上位10のMDNにおける固有ホスト数の推移

 レポートでは、Shnakuleはじめ、規模の大きい上位10のMDNについて、ホスト数やその推移グラフ、活動内容をまとめている。これには、偽ウイルス対策ソフトの「Ishabor」、ギャンブル関連マルウェアなどによって活動を開始する「Kulerib」、疑わしいリンクファーミングの「Rabricote」、偽ウイルス対策ソフトなどによって活動を開始する「Albircpana」といったものが含まれ、一部は短命なMDNもある。最近では、これらが実はShnakuleの一部だったこともわかってきたという。

 なお、MDNの名称は、各地の神話に登場する邪神の名称をベースに、アルファベットを付加して「いかにも悪者っぽい名前」を造語しているとした。

 Blue Coat Systemsでは、ShnakuleのMDNを構成するサイト群を視覚化。GoogleやFacebook、Hotmailなどの大手サイトや、本来はマルウェアと無関係でほとんど無害だというな数多くのリンクサイトから、実際の脅威となるサイトへと誘導されていく流れを図に描き出している。ただし、リンクサイトの中には多くの経路が集中するサイトも一部存在しており、こうしたサイトの監視・分析も必要だとしている。

ShnakuleのMDNを構成するサイトを視覚化した図。

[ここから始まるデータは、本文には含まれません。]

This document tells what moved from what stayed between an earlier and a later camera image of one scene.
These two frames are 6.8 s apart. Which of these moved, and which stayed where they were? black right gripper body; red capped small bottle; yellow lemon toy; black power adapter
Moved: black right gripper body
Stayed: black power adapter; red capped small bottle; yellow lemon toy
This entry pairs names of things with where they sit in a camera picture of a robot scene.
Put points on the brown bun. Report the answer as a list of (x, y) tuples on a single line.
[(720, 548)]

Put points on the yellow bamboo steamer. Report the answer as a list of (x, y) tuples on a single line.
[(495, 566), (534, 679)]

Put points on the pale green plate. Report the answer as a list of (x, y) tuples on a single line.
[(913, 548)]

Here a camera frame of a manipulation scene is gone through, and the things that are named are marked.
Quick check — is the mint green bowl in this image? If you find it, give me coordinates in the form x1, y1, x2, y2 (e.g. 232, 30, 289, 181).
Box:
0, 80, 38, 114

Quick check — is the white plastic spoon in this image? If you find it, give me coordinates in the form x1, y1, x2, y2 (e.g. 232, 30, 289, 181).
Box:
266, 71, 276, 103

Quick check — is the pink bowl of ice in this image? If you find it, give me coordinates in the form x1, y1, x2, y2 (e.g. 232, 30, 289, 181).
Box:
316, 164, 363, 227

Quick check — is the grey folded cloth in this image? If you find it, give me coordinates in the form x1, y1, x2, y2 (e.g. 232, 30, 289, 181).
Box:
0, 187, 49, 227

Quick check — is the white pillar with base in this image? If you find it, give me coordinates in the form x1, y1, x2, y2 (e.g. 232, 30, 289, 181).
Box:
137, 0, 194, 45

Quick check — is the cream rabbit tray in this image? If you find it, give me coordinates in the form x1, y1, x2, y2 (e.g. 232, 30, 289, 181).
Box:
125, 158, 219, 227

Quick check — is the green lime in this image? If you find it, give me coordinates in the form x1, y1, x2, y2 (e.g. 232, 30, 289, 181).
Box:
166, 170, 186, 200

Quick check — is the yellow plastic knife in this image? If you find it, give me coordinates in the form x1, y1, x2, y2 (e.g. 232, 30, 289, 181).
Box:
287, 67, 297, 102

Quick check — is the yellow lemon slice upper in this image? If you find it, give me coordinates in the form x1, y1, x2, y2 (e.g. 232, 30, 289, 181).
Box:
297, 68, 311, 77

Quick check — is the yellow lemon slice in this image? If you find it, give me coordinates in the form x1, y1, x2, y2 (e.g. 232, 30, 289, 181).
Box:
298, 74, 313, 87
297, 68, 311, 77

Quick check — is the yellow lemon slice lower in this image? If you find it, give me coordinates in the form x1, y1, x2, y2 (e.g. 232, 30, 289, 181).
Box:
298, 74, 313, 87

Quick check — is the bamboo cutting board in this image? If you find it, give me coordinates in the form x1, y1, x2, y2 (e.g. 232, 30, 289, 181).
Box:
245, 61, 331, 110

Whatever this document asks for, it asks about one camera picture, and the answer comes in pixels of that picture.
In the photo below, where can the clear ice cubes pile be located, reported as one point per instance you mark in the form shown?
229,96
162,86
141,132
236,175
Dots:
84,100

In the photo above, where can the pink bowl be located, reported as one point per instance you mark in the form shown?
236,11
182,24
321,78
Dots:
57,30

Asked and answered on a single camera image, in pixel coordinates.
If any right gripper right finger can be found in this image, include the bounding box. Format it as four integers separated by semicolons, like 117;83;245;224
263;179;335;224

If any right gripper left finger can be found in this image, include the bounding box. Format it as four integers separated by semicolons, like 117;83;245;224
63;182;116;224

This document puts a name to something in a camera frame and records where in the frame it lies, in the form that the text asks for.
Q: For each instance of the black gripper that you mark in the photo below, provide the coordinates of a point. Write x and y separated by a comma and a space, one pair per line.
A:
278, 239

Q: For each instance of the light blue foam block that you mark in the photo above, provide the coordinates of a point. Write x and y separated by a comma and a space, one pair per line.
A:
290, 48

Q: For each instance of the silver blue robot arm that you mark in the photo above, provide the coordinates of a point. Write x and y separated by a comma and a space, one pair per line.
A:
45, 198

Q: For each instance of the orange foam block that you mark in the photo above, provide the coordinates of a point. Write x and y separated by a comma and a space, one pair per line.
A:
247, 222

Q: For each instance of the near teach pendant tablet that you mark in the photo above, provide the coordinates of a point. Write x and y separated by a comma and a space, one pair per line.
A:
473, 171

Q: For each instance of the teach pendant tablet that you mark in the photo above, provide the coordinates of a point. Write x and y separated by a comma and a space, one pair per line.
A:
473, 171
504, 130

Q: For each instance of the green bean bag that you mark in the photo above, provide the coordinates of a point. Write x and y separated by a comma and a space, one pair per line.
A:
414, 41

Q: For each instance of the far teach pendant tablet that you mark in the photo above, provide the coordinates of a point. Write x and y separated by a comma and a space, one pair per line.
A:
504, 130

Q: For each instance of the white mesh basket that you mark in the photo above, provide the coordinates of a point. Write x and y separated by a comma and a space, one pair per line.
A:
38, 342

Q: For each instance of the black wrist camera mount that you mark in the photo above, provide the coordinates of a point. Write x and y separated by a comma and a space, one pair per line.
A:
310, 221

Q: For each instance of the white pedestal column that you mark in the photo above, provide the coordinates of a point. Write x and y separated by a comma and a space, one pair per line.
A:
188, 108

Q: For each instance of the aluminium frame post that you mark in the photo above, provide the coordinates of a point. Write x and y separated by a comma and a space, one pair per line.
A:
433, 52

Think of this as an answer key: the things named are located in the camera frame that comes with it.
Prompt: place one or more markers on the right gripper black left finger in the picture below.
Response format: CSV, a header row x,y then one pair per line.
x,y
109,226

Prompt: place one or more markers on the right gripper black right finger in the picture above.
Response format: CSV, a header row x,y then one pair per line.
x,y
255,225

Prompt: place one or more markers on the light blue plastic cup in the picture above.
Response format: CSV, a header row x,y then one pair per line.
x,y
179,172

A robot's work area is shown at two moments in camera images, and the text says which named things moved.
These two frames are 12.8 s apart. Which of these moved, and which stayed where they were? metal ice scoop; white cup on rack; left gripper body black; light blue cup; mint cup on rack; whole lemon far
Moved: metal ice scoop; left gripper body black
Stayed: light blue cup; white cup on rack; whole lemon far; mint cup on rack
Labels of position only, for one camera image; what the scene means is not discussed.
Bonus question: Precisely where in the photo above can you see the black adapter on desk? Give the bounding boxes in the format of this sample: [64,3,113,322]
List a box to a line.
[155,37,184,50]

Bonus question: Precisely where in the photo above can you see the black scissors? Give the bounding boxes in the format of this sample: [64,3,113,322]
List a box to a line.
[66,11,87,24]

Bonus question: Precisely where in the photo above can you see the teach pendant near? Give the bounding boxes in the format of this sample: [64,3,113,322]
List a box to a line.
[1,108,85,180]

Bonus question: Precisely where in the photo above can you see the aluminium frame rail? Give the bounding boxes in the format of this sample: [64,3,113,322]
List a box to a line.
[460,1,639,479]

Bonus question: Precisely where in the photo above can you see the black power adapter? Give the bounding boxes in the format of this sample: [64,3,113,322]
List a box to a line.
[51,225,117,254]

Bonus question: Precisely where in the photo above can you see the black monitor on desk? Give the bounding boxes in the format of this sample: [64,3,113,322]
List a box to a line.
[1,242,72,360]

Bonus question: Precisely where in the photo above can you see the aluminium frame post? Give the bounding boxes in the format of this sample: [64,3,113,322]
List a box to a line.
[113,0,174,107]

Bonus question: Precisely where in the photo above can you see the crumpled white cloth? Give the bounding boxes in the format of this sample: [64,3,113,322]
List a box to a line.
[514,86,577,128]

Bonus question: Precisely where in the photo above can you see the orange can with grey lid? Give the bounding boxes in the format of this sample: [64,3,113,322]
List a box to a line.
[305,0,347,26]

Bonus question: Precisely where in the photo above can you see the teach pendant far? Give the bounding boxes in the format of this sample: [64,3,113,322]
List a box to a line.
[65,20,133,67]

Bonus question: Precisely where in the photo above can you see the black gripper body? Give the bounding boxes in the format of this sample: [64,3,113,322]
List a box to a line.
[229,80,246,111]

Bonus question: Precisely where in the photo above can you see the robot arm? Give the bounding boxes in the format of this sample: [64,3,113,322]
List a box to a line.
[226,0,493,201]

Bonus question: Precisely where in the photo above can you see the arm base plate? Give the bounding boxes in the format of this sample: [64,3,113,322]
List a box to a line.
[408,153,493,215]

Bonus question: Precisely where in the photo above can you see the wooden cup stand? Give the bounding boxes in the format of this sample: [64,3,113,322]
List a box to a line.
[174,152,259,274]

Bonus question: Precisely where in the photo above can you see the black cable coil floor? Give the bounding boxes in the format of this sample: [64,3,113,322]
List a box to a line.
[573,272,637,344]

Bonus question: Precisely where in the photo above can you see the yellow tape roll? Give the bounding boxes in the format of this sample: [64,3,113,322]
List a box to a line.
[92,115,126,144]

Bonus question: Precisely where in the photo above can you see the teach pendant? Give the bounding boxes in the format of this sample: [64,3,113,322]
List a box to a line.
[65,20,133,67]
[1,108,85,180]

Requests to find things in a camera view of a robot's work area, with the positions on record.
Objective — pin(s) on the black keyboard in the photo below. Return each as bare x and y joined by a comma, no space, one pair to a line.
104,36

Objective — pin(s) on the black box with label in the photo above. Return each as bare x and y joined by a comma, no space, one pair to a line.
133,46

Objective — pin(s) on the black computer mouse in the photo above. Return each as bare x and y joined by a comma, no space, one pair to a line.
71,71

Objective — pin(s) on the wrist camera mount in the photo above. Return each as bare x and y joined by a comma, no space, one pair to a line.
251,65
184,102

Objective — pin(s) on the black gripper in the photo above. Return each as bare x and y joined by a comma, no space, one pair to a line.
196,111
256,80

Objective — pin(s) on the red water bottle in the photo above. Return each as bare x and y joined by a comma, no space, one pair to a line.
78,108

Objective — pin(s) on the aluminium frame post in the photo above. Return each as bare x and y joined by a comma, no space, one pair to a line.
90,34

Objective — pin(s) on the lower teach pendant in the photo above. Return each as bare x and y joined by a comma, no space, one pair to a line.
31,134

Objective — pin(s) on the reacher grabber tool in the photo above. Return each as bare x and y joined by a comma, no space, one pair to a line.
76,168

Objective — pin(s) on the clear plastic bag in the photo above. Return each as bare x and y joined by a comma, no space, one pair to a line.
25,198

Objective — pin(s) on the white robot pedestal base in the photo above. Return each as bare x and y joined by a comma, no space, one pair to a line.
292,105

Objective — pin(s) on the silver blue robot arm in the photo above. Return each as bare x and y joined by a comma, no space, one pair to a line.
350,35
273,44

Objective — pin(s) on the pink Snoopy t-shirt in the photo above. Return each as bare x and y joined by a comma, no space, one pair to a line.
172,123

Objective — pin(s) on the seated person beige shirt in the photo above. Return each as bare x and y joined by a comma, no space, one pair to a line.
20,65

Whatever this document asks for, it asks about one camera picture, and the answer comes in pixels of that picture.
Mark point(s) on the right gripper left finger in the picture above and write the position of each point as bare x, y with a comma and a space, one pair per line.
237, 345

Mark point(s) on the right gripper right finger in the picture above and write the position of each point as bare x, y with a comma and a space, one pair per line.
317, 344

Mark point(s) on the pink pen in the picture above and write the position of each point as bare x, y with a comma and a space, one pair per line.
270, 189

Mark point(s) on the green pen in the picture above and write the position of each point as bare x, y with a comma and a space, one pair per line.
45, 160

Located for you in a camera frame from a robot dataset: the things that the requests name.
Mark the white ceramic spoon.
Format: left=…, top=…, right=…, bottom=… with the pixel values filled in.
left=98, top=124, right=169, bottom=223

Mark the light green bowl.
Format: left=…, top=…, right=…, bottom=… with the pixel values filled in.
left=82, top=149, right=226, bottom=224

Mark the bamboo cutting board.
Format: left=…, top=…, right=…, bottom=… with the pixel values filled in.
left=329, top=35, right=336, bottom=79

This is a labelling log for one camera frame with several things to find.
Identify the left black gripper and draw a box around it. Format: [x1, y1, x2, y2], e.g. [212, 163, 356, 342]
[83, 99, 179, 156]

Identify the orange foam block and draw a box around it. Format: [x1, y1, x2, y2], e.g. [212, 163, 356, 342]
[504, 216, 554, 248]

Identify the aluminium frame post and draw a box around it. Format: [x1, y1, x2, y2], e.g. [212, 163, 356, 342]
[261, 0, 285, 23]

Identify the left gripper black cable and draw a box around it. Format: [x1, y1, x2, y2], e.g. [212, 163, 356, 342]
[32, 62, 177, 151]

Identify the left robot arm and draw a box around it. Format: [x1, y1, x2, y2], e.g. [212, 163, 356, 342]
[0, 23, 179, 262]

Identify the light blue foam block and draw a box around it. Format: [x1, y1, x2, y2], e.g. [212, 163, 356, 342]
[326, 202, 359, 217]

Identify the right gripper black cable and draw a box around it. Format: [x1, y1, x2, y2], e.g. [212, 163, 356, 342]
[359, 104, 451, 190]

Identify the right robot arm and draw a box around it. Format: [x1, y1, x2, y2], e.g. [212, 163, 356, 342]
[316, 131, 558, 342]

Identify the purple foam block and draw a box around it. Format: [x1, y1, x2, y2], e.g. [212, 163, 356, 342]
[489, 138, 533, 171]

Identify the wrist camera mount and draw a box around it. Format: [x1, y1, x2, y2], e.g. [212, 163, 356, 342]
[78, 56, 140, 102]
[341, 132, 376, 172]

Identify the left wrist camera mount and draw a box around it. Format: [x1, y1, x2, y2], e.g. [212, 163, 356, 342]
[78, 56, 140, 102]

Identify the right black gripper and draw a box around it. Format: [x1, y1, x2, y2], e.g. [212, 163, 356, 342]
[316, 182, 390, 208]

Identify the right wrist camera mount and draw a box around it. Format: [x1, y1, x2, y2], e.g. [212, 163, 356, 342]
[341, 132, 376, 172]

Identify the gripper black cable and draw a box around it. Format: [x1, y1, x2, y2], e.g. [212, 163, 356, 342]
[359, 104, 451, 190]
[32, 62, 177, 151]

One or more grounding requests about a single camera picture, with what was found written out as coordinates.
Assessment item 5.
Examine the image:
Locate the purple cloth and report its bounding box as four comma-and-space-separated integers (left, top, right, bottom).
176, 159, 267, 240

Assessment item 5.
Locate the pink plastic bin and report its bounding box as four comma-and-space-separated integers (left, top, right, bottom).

赤が脅威サイト、黄がリンクサイト、緑が検索サイト/ウェブメールサイトなど

 Larsen氏はMDNの攻撃から身を守る方法のたとえとして、「大きなシマウマの群れに属することで、ライオンに捕食される危険性が低下する」と説明。WebPulseは7500万人以上のユーザーが参加してウェブを観測している「最大のシマウマの群れ」であるとともに、ライオン(MDN)を自動的に追跡してブロックできると述べ、自社セキュリティサービスの有用性もアピールした。